Editorial Summary: Nebraska
The Lincoln Journal star. August 25, 2022.
Editorial: Nebraskanians deserve to see the candidates debate
Political debates are a long-standing Nebraska tradition, usually in a series of contests between candidates for high office that begins at the State Fair.
But there will be no State Fair gubernatorial debate this year or likely any other opportunity for Democratic candidate Carol Blood to meet her Republican opponent Jim Pillen on a debate platform.
Why? Because Pillen refuses to debate and has declined invitations from the fair and NTV News. He did the same during the GOP primary campaign, participating in “forums” but refusing debates where journalists would have asked the questions.
Contrary to the Pillen campaign’s unverifiable claim that he was “the most accessible gubernatorial candidate in Nebraska history,” the debates are not about in-person accessibility and one-on-one contact with voters.
On the contrary, they perform an important function in the “job interview” which is a political campaign.
By bringing the candidates together on a stage, with questions posed by an independent moderator, the debates first allow voters to see how the candidates elucidate their positions and policies outside of the controlled environments of the campaign event.

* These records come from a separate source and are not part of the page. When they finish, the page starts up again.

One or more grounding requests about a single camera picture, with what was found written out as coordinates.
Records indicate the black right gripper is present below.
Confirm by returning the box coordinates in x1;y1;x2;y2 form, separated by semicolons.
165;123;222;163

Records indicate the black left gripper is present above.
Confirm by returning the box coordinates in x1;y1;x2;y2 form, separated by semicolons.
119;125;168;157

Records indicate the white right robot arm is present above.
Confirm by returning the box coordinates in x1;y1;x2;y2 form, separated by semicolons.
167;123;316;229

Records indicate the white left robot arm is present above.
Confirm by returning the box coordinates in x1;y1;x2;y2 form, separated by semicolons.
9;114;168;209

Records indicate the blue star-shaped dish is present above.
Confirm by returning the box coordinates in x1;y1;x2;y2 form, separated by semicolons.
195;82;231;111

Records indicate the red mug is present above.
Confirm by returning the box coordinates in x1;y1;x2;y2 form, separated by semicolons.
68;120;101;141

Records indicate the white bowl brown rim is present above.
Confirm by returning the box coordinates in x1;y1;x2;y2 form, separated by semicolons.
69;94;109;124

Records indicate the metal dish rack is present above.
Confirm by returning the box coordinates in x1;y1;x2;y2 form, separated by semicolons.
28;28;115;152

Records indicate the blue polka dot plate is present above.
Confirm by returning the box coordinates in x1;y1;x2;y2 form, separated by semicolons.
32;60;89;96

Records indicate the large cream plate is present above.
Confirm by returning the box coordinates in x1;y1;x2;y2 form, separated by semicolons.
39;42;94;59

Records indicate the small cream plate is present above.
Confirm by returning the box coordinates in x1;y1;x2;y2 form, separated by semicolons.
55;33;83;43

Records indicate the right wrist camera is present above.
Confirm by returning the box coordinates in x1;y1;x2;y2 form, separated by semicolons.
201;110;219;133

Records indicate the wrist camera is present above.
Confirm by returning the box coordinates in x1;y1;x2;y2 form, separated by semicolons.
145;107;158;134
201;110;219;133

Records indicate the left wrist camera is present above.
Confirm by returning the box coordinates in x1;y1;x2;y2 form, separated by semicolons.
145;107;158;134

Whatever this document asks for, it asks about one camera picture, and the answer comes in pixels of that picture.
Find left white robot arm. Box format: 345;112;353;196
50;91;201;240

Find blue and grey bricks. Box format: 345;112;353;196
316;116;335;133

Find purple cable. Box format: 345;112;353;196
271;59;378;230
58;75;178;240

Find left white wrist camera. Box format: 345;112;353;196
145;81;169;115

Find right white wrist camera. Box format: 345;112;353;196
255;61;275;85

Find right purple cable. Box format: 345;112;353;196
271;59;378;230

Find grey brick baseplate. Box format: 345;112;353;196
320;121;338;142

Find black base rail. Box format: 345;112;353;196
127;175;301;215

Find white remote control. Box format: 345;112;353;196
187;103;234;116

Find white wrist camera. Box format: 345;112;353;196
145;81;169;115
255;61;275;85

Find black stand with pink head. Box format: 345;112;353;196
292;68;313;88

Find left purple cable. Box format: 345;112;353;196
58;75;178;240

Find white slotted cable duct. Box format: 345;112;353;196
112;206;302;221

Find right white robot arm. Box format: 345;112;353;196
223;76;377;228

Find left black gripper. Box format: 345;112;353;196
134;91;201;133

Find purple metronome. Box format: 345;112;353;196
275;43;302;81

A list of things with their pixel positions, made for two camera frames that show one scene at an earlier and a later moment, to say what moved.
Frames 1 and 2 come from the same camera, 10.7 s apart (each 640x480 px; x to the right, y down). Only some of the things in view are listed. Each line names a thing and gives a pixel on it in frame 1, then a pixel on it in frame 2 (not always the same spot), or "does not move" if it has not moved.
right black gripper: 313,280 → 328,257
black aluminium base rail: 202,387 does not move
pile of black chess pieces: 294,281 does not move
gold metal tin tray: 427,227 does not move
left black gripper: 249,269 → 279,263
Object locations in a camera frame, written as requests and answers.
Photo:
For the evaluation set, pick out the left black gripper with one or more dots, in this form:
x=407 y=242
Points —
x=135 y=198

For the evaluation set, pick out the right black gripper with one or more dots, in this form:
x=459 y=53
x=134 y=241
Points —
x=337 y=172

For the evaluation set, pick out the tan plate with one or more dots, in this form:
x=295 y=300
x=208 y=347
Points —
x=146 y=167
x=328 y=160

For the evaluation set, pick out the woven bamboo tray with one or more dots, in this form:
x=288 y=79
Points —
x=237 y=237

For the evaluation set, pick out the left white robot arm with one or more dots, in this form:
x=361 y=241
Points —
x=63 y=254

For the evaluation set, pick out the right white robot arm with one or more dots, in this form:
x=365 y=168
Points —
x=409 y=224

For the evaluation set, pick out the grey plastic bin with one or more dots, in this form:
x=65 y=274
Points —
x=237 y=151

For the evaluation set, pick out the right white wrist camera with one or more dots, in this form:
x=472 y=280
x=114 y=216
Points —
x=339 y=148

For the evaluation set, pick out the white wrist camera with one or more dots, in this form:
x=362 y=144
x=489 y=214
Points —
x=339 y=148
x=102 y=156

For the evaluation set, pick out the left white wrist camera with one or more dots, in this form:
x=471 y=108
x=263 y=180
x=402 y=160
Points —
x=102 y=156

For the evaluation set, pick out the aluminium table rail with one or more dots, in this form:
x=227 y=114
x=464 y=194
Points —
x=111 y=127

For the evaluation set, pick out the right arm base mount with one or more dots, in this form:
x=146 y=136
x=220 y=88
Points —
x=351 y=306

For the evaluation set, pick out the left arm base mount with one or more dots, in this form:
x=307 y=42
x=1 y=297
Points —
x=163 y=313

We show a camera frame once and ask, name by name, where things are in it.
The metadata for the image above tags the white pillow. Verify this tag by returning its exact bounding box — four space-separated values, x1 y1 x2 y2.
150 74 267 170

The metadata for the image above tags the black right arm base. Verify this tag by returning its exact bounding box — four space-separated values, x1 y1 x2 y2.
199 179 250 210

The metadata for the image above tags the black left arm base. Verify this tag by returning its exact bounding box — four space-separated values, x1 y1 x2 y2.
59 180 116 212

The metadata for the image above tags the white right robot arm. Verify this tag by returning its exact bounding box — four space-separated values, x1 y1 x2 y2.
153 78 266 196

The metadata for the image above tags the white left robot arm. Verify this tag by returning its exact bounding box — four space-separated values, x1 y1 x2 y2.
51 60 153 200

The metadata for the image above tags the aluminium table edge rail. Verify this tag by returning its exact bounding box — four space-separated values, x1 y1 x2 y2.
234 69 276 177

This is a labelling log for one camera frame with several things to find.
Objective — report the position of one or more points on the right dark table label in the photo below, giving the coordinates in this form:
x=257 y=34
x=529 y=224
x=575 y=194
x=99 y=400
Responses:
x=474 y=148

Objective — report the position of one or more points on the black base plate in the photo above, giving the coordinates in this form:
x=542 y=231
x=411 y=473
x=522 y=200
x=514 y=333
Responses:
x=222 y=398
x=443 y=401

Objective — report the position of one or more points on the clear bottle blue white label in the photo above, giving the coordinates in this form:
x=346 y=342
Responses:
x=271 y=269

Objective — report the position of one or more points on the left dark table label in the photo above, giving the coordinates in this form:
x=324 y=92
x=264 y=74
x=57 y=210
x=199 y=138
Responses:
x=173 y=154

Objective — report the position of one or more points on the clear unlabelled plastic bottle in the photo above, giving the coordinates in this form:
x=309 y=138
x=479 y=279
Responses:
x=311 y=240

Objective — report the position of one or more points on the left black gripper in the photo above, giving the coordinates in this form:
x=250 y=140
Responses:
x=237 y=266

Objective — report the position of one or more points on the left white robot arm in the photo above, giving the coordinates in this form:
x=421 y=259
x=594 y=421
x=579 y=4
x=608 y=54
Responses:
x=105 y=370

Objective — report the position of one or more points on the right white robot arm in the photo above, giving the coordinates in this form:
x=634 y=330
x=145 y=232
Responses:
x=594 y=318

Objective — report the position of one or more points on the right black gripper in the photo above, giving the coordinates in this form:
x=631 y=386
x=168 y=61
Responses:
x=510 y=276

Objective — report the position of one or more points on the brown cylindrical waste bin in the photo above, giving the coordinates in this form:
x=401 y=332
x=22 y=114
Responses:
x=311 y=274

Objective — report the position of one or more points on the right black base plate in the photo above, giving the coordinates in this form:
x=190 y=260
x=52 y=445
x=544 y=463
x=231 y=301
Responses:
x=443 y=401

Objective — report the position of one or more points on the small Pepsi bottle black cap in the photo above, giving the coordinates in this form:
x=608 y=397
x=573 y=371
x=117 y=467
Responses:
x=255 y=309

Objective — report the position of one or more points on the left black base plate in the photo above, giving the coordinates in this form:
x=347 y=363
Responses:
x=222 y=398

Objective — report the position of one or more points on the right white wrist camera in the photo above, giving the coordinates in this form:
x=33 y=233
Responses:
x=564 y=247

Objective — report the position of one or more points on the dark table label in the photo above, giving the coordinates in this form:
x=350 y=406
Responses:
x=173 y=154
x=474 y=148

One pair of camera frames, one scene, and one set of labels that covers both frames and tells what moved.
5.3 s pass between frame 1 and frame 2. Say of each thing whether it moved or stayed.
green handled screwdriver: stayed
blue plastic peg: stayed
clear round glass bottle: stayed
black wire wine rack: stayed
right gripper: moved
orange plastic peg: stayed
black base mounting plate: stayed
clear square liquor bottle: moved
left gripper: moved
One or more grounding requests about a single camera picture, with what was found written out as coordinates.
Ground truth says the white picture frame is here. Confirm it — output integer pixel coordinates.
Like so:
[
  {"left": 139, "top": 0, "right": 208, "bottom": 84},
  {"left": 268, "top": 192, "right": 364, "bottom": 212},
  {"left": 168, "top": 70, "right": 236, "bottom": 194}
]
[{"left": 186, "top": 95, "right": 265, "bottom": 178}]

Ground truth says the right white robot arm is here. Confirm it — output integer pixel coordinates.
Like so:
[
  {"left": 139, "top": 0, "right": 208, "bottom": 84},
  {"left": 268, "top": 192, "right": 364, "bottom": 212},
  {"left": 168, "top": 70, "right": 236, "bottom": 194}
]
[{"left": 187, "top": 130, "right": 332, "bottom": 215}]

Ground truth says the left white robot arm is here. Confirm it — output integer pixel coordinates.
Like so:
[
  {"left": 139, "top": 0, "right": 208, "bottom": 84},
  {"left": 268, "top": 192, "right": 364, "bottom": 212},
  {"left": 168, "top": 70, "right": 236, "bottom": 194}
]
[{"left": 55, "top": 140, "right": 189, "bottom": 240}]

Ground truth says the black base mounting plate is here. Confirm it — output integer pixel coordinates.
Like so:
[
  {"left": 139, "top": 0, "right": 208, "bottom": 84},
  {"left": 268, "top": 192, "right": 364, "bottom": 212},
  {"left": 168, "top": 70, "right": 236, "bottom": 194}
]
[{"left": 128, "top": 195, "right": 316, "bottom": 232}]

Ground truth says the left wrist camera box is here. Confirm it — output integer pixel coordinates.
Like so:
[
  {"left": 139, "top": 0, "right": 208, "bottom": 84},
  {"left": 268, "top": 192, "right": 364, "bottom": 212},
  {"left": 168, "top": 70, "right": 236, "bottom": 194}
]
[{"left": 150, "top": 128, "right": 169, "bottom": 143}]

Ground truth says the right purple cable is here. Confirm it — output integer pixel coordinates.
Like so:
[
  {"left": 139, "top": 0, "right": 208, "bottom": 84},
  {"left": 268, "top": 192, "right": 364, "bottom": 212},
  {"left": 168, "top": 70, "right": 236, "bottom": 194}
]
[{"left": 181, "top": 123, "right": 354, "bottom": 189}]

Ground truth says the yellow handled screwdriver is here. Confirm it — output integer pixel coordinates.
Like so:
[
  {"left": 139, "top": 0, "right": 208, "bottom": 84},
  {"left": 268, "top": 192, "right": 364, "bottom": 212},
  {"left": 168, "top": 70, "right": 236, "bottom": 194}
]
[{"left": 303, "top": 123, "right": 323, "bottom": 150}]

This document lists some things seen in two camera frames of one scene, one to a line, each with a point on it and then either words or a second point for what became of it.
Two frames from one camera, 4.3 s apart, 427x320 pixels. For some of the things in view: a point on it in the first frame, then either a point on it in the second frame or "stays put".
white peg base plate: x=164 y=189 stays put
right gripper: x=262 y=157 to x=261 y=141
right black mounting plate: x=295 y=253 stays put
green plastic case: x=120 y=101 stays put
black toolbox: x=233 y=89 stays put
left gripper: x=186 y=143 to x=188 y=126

Then, when the candidates interact, they give voters an idea of how the candidates think and communicate while defending or asserting their positions, qualities as important in judging a potential incumbent as their positions on the issues.
There is, it must be recognized, a risk to be discussed.
During the 1988 U.S. Senate State Fair debate, Senator David Karnes made a deadly campaign blunder by saying, “We need fewer farmers” in Nebraska, essentially handing the race over to Bob Kerrey two months before voters go to the polls.
There is also another, even less democratic, reason for Pillen’s refusal to appear with Blood in a forum that would be widely seen across the state.
Republicans outnumber Democrats by more than 250,000 voters. Without any widely visible forum that could give visibility to the Democratic nominee and expose the GOP nominee’s potential vulnerabilities, these Republicans will almost certainly mark their ballots for their party’s nominee.
The chance that the debates could help the Democrat didn’t seem to bother GOP candidates and campaigns, which have participated in gubernatorial debates since at least 1980 — with the exception of 2010, when the top Democratic nominee dropped out. race and Gov Dave Heineman, who had debated four years earlier, did not meet the second candidate.
That shouldn’t worry Pillen and his handlers either. As the candidate for the state’s dominant party, he should participate in at least one debate with Blood to, if nothing else, demonstrate what kind of leader he would be if he took Nebraska’s highest office.
Avoiding debate may be smart policy, but it’s not good for people.